Every line below containing the word "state" should be found and copied.

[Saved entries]
————————
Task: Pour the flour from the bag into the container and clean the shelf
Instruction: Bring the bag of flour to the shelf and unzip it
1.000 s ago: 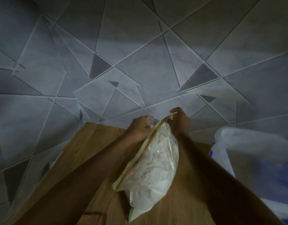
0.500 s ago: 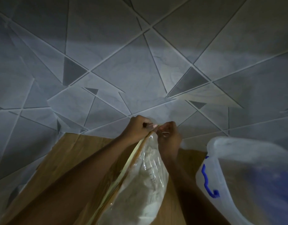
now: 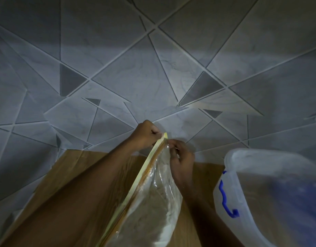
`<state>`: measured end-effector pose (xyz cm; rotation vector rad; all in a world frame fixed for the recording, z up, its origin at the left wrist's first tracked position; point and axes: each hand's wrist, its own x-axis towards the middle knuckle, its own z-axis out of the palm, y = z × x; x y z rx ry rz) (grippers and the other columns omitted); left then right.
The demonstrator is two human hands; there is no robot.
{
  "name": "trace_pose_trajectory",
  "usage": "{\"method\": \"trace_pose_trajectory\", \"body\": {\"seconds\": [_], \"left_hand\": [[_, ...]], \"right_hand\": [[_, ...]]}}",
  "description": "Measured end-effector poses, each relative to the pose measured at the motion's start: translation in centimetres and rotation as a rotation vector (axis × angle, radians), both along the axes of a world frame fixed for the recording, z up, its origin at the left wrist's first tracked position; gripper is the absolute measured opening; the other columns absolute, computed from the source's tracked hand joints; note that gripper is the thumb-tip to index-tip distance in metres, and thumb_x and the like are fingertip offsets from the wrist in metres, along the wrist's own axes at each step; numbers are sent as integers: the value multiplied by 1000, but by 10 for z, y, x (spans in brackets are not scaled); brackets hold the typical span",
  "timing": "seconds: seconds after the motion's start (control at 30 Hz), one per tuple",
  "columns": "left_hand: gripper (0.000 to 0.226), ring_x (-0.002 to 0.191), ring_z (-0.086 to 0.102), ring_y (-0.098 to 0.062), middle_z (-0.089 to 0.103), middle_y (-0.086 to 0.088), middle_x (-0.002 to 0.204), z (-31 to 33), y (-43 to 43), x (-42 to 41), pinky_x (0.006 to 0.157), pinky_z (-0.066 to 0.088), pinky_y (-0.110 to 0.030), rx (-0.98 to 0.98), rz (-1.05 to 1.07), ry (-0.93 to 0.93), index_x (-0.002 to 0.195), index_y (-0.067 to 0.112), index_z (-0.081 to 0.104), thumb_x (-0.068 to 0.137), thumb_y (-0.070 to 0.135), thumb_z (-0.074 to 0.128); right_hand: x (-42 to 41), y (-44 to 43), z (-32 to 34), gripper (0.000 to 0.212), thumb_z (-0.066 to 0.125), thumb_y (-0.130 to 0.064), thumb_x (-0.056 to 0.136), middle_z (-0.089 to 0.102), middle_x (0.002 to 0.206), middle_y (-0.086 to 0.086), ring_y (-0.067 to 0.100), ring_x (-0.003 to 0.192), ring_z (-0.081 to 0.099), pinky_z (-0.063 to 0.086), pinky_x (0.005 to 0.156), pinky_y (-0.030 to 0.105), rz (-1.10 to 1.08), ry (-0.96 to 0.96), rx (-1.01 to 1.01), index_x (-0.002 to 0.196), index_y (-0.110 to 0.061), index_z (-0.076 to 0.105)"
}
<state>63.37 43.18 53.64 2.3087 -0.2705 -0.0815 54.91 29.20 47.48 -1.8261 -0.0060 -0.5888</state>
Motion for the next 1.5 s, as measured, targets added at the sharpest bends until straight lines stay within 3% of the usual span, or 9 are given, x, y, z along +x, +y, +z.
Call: {"method": "trace_pose_trajectory", "body": {"seconds": [0.1,0.2,0.37,0.5,0.87,1.1,1.27,1.37,1.5], "left_hand": [[31,47,61,-12,60,-4,55,0,1,1,47,50,-22,-62,39,84,60,2,68,89,14,70],[30,49,64,-14,65,-10,61,2,-3,0,46,50,-21,-120,96,144,75,-6,70,90,21,70],[37,55,68,-17,69,-6,62,4,-9,0,51,56,-27,-103,95,172,79,2,73,80,38,81],[25,56,71,-18,71,-5,62,2,-9,4,61,64,-43,-68,95,110,73,7,76,77,30,85],[15,59,72,-21,73,-7,65,-1,-13,13,59,64,-38,-83,163,67,77,3,79,75,17,83],[17,74,71,-17,74,-7,73,-11,-19,8,63,46,-21,26,243,-15,76,7,78,79,24,77],[40,39,59,-12,60,0,45,-6,-9,-14,48,48,-22,-47,254,134,59,12,65,73,46,81],[45,41,55,-18,62,-6,49,-5,-3,-27,44,38,-21,30,126,377,66,10,66,67,51,83],[32,39,60,-13,65,-4,48,-4,2,-33,47,45,-22,89,87,248,72,6,72,71,34,87]], "right_hand": [[5,-3,-4,16,68,-21,92,70,104,-7,7,96,69,59,82,37,3,-33,-130,107,-21,74],[14,-3,-8,18,67,-8,91,71,102,1,11,91,69,58,82,35,-36,-75,-235,105,-13,75],[13,1,2,22,57,-16,92,72,97,11,10,89,63,42,85,1,-74,-158,-312,97,-5,75],[7,2,13,29,51,-21,88,70,82,12,26,77,68,54,67,26,-108,-322,-530,87,-2,73],[11,7,-15,17,57,-5,84,65,87,11,25,80,60,54,64,37,-141,-209,-716,94,-3,71],[-35,16,-36,26,54,-4,84,66,99,5,19,91,58,47,76,27,27,-69,-636,101,-10,72],[-43,9,-28,30,46,-3,80,65,93,2,17,86,56,38,74,21,9,-104,-612,97,-12,70],[-45,13,-25,29,45,-7,83,66,93,5,18,86,58,37,75,18,-12,-91,-600,96,-10,70],[-50,17,-21,32,39,-8,80,66,89,4,20,82,60,46,72,24,18,-51,-543,88,-10,69]]}}
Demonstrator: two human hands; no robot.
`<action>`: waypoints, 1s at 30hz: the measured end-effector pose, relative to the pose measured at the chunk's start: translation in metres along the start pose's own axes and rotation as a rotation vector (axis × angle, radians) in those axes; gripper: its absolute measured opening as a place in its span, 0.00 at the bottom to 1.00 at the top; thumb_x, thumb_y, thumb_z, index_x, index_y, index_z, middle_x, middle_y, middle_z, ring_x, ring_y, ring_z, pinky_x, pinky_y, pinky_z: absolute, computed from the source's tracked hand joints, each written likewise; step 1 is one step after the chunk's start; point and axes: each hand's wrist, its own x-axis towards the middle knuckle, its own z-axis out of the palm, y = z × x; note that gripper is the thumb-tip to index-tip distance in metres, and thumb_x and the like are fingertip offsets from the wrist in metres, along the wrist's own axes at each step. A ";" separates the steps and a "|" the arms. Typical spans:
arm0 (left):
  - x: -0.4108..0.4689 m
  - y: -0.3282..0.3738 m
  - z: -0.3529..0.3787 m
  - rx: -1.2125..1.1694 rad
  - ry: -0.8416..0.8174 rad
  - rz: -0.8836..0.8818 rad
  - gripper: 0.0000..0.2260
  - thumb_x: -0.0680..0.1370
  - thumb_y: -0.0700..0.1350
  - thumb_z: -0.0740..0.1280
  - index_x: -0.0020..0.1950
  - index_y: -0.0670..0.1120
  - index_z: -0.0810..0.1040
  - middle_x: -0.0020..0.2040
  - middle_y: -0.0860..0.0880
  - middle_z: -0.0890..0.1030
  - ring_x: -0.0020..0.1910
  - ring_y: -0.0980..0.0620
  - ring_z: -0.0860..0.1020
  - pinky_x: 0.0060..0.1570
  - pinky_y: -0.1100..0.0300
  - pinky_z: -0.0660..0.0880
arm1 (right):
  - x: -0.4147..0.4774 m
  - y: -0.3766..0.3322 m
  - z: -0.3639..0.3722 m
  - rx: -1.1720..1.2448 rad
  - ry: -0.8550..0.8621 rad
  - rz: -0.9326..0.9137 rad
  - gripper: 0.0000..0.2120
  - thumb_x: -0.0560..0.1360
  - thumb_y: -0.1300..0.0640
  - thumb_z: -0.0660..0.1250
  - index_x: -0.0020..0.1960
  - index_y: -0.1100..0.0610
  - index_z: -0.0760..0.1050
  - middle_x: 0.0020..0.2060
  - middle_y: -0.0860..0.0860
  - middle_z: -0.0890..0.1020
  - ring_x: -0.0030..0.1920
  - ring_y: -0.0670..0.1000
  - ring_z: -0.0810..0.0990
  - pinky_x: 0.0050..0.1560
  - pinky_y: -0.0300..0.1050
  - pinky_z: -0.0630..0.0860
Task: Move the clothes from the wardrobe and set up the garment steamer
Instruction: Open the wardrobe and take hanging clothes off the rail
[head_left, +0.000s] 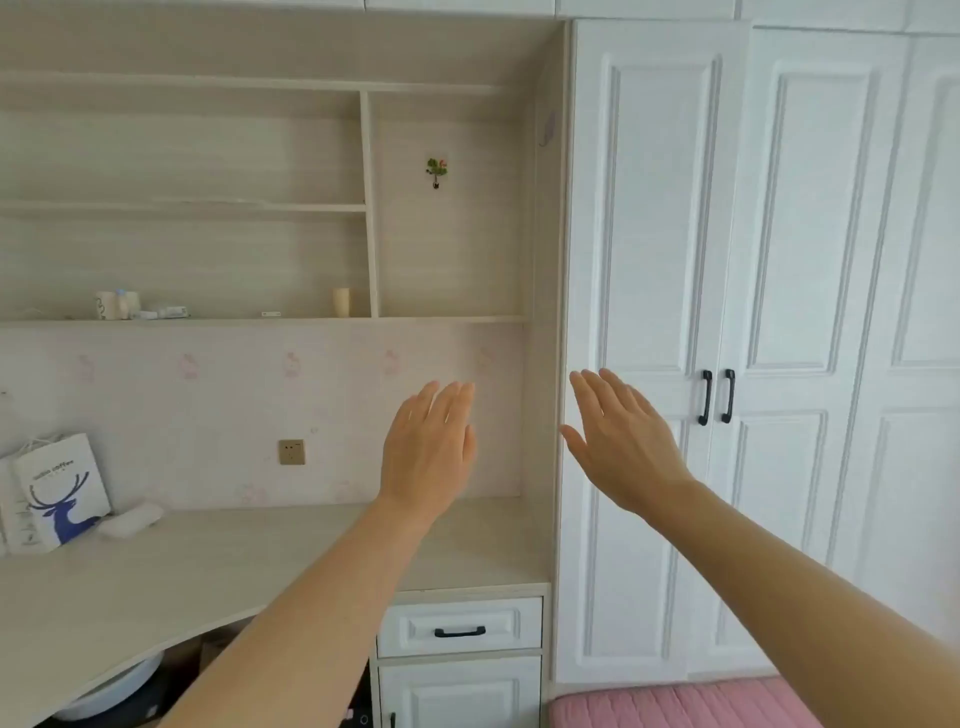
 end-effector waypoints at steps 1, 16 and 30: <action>0.001 0.002 0.006 -0.038 -0.006 0.004 0.19 0.76 0.42 0.63 0.67 0.42 0.72 0.61 0.45 0.79 0.63 0.41 0.74 0.59 0.48 0.74 | 0.001 0.001 0.007 0.000 -0.017 0.009 0.28 0.77 0.47 0.56 0.70 0.65 0.66 0.64 0.59 0.75 0.66 0.60 0.72 0.64 0.55 0.72; 0.047 0.022 0.209 -0.305 -0.098 0.085 0.18 0.74 0.41 0.67 0.64 0.42 0.75 0.50 0.47 0.81 0.54 0.44 0.78 0.53 0.51 0.76 | 0.043 0.066 0.164 -0.052 -0.213 0.170 0.27 0.80 0.47 0.56 0.73 0.62 0.61 0.61 0.55 0.77 0.65 0.56 0.72 0.64 0.48 0.69; 0.091 0.098 0.344 -0.491 -0.176 0.227 0.21 0.71 0.42 0.71 0.64 0.44 0.75 0.59 0.49 0.80 0.62 0.44 0.76 0.57 0.51 0.76 | 0.047 0.158 0.240 -0.084 -0.352 0.469 0.26 0.81 0.47 0.53 0.74 0.59 0.57 0.62 0.53 0.75 0.66 0.53 0.69 0.62 0.45 0.68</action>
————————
ANSWER BELOW:
`<state>`: measured end-effector pose (xyz cm; rotation vector rad; all in a world frame fixed for the recording, z up, its origin at the left wrist's first tracked position; point and axes: each hand's wrist, its own x-axis towards the middle knuckle, its own z-axis out of the palm, y = z × x; x y z rx ry rz) (grippers and the other columns omitted); left then right.
<state>63.37 43.18 53.64 2.3087 -0.2705 -0.0815 54.91 29.20 47.48 -1.8261 -0.0060 -0.5888</state>

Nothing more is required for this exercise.